I think I have two responses to that.  My process when I’m writing successfully usually involves the nearest Panera (it’s become something of a good-luck-writing-paradise) and copious amounts of either diet Coke or tea (and they have free refills on BOTH!).  I can plug in my computer and bang out upwards of 5k words over about 6-8 hours; I like working like that, with singular focus and attention.  I can’t always do that, but when I can, it’s good.

My second answer has more to do with what I do when my writing stalls.  I try to walk away in a conscious way—I know that my work isn’t going to get any further/better inside the four walls of wherever I am, so I try to leave, see people, watch movies, read books—but do it with intention.  If my friend is telling me a story that is making me laugh or beg her what happened next, I try to figure out what’s making me so interested, how that might be lacking in my book.  A writer is someone on whom nothing is wasted!

What was the most interesting thing that you found out while researching this book that you ultimately decided not to include?

That historically/economically/nationally speaking (from the perspective of several modern academics), Prince John was actually a remarkably efficient and successful ruler.  Yeah, that’s not going in there.

Did you know what you wanted the title of the book to be?  How involved were in choosing the name of the book?

Soo…I label all the books I’m working on by the name of the protagonist.  I call them that and refer to them as such.  So when I first started shopping Scarlet, it just turned out that my working title was actually kind of appropriate and clever, and no one ever talked about changing it.

Lady Thief went through many thought bubble changes though!  I initially suggested that title for Book Three and my editor suggested it worked better for

What were your experiences with reading when you were growing up? Was there a pivotal moment in Lady Thief by A.C. Gaughen book coverdiscovering literature when you knew that you wanted to be a writer?

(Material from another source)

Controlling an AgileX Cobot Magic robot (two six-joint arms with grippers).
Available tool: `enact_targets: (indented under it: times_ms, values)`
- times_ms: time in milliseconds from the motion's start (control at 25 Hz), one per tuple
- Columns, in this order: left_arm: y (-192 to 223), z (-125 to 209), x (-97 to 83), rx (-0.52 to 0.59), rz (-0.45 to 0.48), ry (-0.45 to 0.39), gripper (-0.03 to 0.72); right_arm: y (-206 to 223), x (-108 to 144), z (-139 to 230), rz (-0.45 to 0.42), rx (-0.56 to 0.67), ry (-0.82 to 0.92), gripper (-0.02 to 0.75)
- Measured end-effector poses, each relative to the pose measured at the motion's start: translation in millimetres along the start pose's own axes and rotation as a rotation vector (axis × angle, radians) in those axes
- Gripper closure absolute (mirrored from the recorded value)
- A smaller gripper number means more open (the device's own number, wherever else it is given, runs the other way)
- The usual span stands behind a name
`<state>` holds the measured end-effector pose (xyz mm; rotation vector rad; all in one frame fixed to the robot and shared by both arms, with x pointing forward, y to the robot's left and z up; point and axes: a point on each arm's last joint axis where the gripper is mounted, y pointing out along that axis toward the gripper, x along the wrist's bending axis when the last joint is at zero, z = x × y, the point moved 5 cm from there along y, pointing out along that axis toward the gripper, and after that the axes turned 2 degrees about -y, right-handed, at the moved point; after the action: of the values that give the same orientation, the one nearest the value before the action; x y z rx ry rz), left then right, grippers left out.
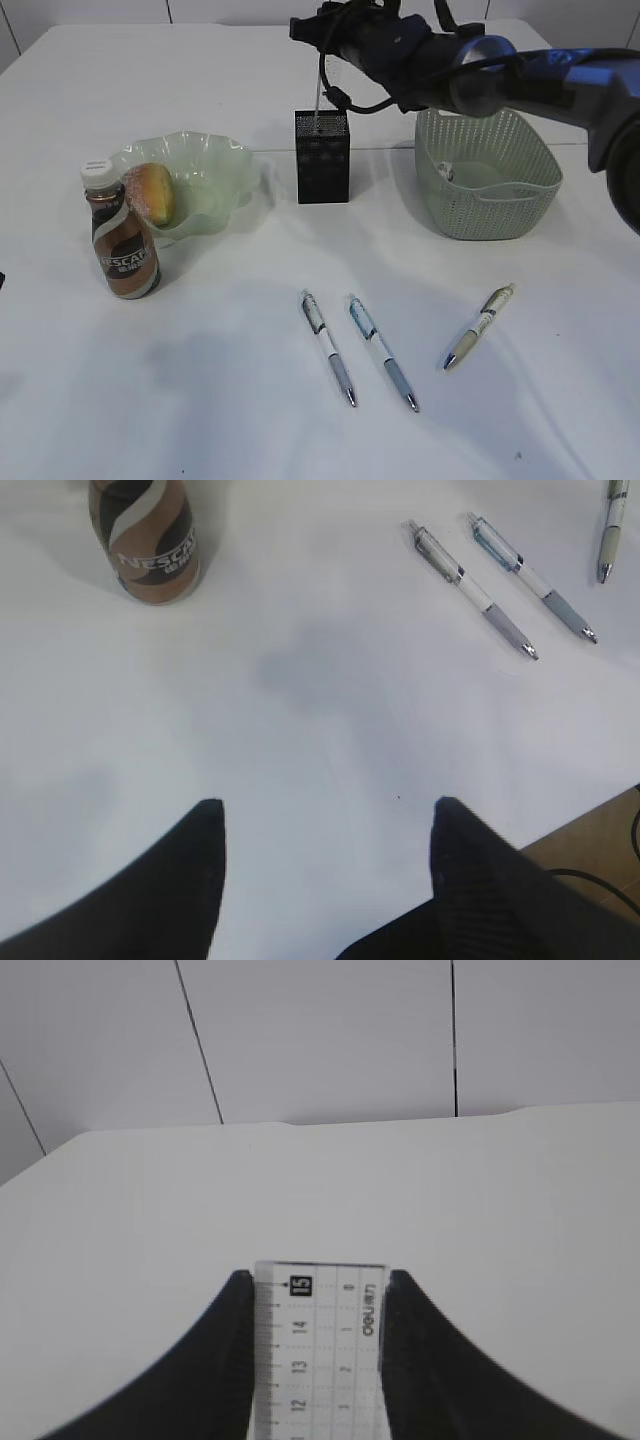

YES!  Tuck Everlasting.  I HATED that book—not because it isn’t excellent, but because I was heartbroken by the ending.  I decided then and there that I had to rewrite it.  And so it began…

How many works in progress do you have going at any one time? How do you know when one has potential and when one just needs to be scrapped?

I can’t say with certainty that anything ever needs to be scrapped—just shelved.  But I have about 100 notebooks holed up somewhere in my mothers house, and about 20 more on my computer, that all represent a story in some stage or another.  I have about five that I have currently open in Scrivener.

Who was your favorite character to write, and why did you have an affinity for that character in particular?

Eleanor of Aquitaine.  She is just the coolest—one of the most fascinating, admirable women in English history and writing her—and researching more about her life—was a total joy.  She so effortlessly epitomizes the complications of power, femininity, and the difficulty of loving more than one thing at once.

Is Scarlet someone you can see yourself being friends with? How do you think she would feel about you and your lifestyle?

GOD NO.  Scarlet would hate me.  I would tell her exactly what I think of her life choices and she would not want to hear that, and as her friend I would struggle (as I do as her writer!) with remembering that I need to let her make her own mistakes.  It can be painful to watch, but it’s how we get through the conflict and how we become the girl at the end of the story.  Arguably, the girl with the happy ending.

However, I like to think that we would have a grudging respect for each other.  And that I could recruit her to teach a knife skills class for my non-profit.

What is your favorite of the two books you have written on Scarlet? Is there anything about the first novel that you would have changed?

I’m really proud of Lady Thief.  And while I couldn’t say I like one BETTER, I think I’m definitely more proud of the work I put into (and the struggle, heartache, infinite wordsmithing) Lady Thief.

I would possibly have reconsidered Scar’s name!  It was pointed out to me afterwards that in all the research I did, all the endless tracking word etymology, the one word I never thought to check was scarlet.  Turns out using it to describe a color is not historically accurate for the time period.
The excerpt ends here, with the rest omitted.